For the microfluidic generation of droplets, pure water was used as the aqueous phase, and fluorinated oil HFE7100 consisting of 1 w/v% Krytox-PEG-Krytox surfactant was used as the oil phase47. Krytox-PEG-Krytox surfactant was synthesized by the previous47,48. For alginate microgels generation, a solution containing 1 w/v% Na-alginate and 50 mM Calcium-EDTA as a crosslinker was used as the aqueous phase, the oil phase is fluorinated oil HFE7100 containing 0.1 v/v% acetic acid and 10 v/v% PFO as surfactant18. Another aqueous phase was used for demulsification and separation of microgels from the oil phase. All products were removed to another container for storage. All syringes were connected to the 3D printing devices via polyethylene tubes with an inner diameter of 0.38 mm.
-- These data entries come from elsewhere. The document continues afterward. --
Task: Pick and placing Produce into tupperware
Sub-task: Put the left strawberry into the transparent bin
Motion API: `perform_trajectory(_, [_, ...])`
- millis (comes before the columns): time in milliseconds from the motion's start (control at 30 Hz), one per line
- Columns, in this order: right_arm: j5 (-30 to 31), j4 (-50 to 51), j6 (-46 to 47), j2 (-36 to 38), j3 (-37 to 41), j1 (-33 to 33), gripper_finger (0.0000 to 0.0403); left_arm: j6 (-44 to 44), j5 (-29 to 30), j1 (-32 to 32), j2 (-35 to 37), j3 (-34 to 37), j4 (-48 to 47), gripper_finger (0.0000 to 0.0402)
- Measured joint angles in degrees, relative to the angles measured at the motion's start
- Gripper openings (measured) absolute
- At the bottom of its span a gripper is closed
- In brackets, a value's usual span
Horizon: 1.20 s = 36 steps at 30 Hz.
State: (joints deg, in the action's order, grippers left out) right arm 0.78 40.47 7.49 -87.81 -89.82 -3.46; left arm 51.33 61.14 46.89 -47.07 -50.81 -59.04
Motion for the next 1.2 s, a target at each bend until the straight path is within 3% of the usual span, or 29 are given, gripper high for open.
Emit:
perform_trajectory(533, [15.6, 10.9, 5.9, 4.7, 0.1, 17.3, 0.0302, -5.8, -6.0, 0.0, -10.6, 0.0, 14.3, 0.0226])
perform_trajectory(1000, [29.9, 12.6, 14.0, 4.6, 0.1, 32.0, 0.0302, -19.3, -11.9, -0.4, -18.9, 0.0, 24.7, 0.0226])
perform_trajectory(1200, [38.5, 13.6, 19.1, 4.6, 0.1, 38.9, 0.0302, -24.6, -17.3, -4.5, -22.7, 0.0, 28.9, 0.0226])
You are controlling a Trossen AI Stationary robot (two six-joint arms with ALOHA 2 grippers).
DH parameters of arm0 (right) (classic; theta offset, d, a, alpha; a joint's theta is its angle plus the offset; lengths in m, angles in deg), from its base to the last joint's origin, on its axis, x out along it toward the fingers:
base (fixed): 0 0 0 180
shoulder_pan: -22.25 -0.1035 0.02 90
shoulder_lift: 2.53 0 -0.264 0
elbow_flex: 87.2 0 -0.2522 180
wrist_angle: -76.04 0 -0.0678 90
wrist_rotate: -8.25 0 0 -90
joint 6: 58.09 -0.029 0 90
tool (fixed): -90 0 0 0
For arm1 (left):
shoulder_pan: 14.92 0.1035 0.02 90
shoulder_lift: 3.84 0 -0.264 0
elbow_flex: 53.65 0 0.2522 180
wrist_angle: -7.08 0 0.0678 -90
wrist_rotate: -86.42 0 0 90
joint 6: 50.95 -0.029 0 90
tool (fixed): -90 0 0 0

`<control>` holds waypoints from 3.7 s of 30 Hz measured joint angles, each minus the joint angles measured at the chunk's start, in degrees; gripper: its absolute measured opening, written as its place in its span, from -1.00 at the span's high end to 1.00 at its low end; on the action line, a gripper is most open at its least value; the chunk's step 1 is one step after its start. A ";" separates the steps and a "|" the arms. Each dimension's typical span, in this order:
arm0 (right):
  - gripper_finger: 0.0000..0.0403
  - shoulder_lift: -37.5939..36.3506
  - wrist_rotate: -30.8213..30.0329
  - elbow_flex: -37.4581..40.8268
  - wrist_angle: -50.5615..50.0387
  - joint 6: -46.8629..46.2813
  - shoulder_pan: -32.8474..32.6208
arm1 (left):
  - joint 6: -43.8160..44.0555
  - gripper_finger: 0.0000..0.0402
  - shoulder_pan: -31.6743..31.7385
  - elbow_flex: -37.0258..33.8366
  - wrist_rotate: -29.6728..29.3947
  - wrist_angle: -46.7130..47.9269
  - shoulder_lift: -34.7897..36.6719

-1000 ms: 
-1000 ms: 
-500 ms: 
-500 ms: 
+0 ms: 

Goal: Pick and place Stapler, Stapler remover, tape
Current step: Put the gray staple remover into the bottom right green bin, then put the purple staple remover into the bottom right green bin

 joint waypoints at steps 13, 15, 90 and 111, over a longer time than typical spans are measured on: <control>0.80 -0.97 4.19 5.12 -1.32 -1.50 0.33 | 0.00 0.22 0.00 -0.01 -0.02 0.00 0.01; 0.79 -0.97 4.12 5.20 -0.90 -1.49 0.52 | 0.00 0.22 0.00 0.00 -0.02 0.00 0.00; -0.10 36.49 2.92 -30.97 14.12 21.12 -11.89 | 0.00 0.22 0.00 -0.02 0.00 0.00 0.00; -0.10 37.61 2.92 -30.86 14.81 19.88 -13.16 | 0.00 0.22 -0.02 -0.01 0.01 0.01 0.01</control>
The flow rates of aqueous phase Qaqu, oil phase Qoil, and demulsifier phase Qde were individually controlled by different syringe pumps (lsp-1b, Longer, China). Qaqu was kept constantly at 100 μL h−1, and Qoil and Qde are both kept at 1000 μL h−1. The high-speed camera and optical microscope were used to monitor the formation and separation of microgels.

Cell encapsulation in microgels using the printed microfluidic chips

Cell culture experiments were carried out in accordance with the Biomedical and Animal Ethics Committee of Dalian University of Technology (2021-097). In brief, an aqueous phase composed of alginate precursor dissolved in cell culture medium (α-MEM for rat MSCs and DMEM for HeLa cells) was used, which was thereafter dispersed with cells. Specifically, alginate conjugated with a cell attachment motif (arginine-glycine-aspartic acid, RGD) was used for cell culture. During the fabrication process, products were removed to another container for storage. Another buffering aqueous phase containing 20 mM HEPES (pH = 7.4) was added into the container to neutralize the acid and retain the encapsulated cells in the aqueous phase. Cells were mixed into the aqueous phase at a density of 2 × 106 per ml. Cell-laden microgels were finally collected using a cell strainer and then redispersed in cell culture media. The medium was refreshed every three days during in vitro cell culture. Cells in the microgels were cultured for seven days. The viability of the encapsulated cells in alginate microgels was measured by a live/dead assay using a LIVE/DEADs® kit (Invitrogen, USA). The cells were stained with DAPI, and alginate was stained with FITC (Thermo Fisher, USA). Fluorescence images were captured using a confocal laser scanning microscope (OLYMPUS FV1000, Japan).

Statistical analysis

All data were presented as mean ± standard deviation. Data were analyzed by GraphPad Prism 5. Statistical differences were analyzed with the one-way analysis of variance (ANOVA) and Tukey’s post hoc test. p < 0.05 was considered statistically significant.